However, TIA patients early after the onset are at very high risk of stroke. According to a population-based study of early risk of stroke after TIA or minor stroke by the Oxford Vascular Study, the estimated risks of recurrent stroke at 7 days, 1 month, and 3 months after a TIA were 8.0, 11.5, and 17.3%, respectively [5]. In addition, it has been reported that in patients who experienced stroke within 2 weeks after the onset of TIA, approximately 30% of stroke cases occurred within 24 h [2]. Therefore, TIA should be recognized to be an emergency requiring immediate evaluation and starting treatment.


There is no global consensus on the definition of TIA. In the classical criteria, TIA is defined as focal neurologic brain or retinal ischemic symptoms which disappear within 24 h [6]. However, the TIA Working Group in the United States defined TIA as brain or retinal ischemic symptoms within 1 h of the duration without responsible ischemic lesions [7]. Afterwards, the American Heart Association/American Stroke Association redefined TIA as transient focal ischemic symptoms in the brain, retina, or spinal cord without evidence of ischemic lesion regardless of the duration of symptoms [8].

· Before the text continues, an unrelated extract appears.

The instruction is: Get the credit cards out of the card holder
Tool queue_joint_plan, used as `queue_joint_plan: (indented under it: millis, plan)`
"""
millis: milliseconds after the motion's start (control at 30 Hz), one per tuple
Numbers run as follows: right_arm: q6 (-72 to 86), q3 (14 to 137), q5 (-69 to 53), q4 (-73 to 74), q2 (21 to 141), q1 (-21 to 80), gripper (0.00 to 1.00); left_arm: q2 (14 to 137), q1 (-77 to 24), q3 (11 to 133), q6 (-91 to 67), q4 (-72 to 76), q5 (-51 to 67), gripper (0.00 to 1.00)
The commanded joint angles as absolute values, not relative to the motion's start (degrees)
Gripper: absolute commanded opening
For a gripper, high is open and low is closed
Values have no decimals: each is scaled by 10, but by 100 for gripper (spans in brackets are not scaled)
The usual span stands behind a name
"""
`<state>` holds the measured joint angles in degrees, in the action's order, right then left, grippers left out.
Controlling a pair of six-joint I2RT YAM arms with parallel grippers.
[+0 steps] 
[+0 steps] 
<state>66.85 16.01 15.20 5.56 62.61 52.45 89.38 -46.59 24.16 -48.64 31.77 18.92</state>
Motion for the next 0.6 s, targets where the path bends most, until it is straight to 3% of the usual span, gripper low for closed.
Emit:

New Concept of Acute Cerebral Ischemia


Distribution of the duration of TIA with positive MRI diffusion-weighted image (DWI) is continuous without any specific cutoff point (fig. 3) [9]. A pooled analysis of 808 patients from 10 centers demonstrated that DWI-positive lesions were present in 33%, and these DWI lesions frequently evolve into chronic ischemic lesions on follow-up T2 or fluid-attenuated inversion recovery images [9]. Thus, it is not possible to differentiate TIA from ischemic stroke by symptom duration. Finally, TIA and acute ischemic stroke (AIS) are on the same spectrum of acute ischemic syndrome in the central nervous system.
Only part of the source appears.